Personal information
- Date of birth: 1 June 1964 (age 62)
- Place of birth: Schoten, Belgium
- Height: 1.88 m (6 ft 2 in)
- Position: Goalkeeper

Youth career
- 1974–1981: Lutlommel VV
- 1981–1982: Lommel

Senior career*
- Years: Team / Apps / (Gls)
- 1982–1989: Lommel / 134 / (0)
- 1989–1990: Racing Mechelen / 0 / (0)
- 1990–1995: Anderlecht / 18 / (0)
- 1995–1996: Beveren / 34 / (0)
- 1996–1998: Standard Liège / 43 / (0)
- 1999–2001: Germinal Beerschot / 8 / (0)
- Total:  / 237 / (0)

Managerial career
- 2001–2002: Verbroedering Geel-Meerhout
- 2002–2006: Verbroedering Geel
- 2006–2010: Mechelen
- 2010–2015: Lokeren
- 2015–2016: Genk
- 2017–2018: Lokeren
- 2019–2020: Lommel
- 2020–2021: Sint-Truiden
- 2021: Beerschot VA
- 2023–2025: Willem II

= Peter Maes =

Belgian football manager (born 1964)

Peter Maes (/nl/; born 1 June 1964) is a Belgian professional football manager and former player.

Prior to Willem II, he also managed Beerschot VA in the Belgian First Division A, KV Mechelen and Genk.

==Playing career==
Maes began his professional career as a goalkeeper in the 1980s with third-division club Lommel. Initially a backup, he eventually established himself as the team's first-choice goalkeeper, playing alongside teammates like Harm van Veldhoven, Patrick Goots, and Philip Haagdoren. In 1987, he helped Lommel secure promotion to the second division.

In 1989, Maes joined first-division side Racing Mechelen, serving as the backup to Ivan De Wilde. Following Racing Mechelen's relegation at the end of the season, he signed with Anderlecht. At Anderlecht, Maes was the understudy to Filip De Wilde, seeing limited playing time but contributing to the team's success as they claimed the league title in 1991. During the 1991–92 season, he gained more opportunities after De Wilde suffered an injury. Despite competition from emerging talents like Frédéric Herpoel, Maes remained Anderlecht’s second-choice goalkeeper until 1995, winning four league titles during his time with the club.

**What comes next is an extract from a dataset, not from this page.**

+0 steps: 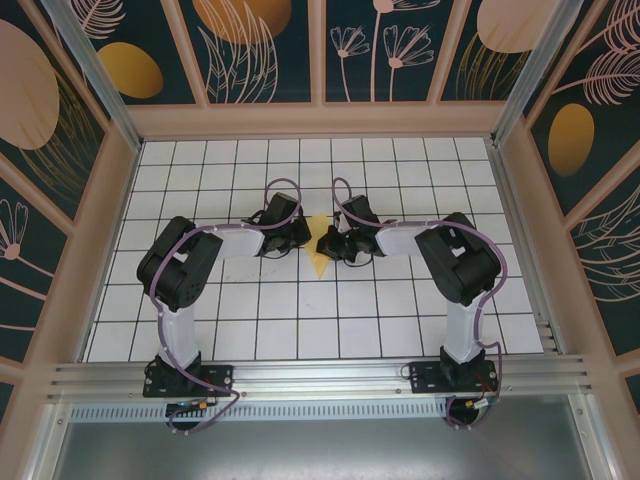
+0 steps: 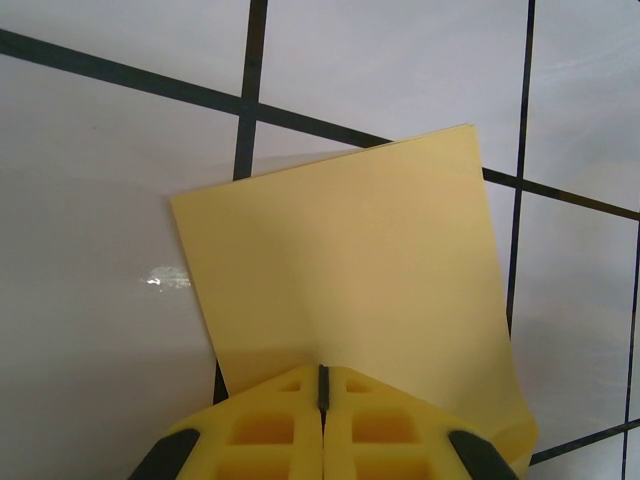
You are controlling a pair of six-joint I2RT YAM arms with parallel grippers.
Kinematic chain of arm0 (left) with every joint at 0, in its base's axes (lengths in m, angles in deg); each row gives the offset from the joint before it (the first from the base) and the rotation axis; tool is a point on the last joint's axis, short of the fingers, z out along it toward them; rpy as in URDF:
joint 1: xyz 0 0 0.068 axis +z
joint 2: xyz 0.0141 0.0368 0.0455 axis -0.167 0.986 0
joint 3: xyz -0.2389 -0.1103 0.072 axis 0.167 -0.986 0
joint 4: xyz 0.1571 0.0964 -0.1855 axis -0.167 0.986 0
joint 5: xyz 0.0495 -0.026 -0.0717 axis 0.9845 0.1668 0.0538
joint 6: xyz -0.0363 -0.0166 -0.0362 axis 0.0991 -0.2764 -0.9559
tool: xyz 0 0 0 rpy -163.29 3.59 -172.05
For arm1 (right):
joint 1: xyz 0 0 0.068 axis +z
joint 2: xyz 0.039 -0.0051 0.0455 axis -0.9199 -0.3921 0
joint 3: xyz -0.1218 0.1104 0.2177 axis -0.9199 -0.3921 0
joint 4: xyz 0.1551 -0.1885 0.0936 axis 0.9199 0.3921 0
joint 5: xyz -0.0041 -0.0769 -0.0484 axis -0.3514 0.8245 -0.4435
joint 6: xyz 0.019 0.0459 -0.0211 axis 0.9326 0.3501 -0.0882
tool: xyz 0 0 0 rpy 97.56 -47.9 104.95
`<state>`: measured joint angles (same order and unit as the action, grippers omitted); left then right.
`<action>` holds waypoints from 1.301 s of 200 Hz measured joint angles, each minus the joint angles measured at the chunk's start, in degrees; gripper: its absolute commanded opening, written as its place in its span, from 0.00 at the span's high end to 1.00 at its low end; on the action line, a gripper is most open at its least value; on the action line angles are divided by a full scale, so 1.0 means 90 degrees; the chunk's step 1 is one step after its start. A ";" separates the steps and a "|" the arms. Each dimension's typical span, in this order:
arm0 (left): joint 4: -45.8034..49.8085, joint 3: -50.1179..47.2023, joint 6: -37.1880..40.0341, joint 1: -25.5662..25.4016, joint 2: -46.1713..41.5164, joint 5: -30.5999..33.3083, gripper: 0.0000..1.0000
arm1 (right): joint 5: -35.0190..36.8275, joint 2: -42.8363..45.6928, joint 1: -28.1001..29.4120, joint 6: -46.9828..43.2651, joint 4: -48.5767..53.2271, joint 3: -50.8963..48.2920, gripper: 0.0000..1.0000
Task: Fold a paper plane with a square sheet of paper (pick it up from the middle)
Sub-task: Third fold the triangle at the center of the table.
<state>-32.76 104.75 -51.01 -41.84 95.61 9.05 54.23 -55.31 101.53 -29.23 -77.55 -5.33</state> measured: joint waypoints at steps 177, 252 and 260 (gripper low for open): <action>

In the summer of 1995, Maes moved to Beveren as part of a swap deal involving Geert De Vlieger. At Beveren, he was the first-choice goalkeeper for one season before transferring to Standard Liège to replace departing captain Gilbert Bodart, with Jean-François Gillet as his understudy. However, Bodart returned to Standard for the 1997–98 season, relegating Maes to a backup role.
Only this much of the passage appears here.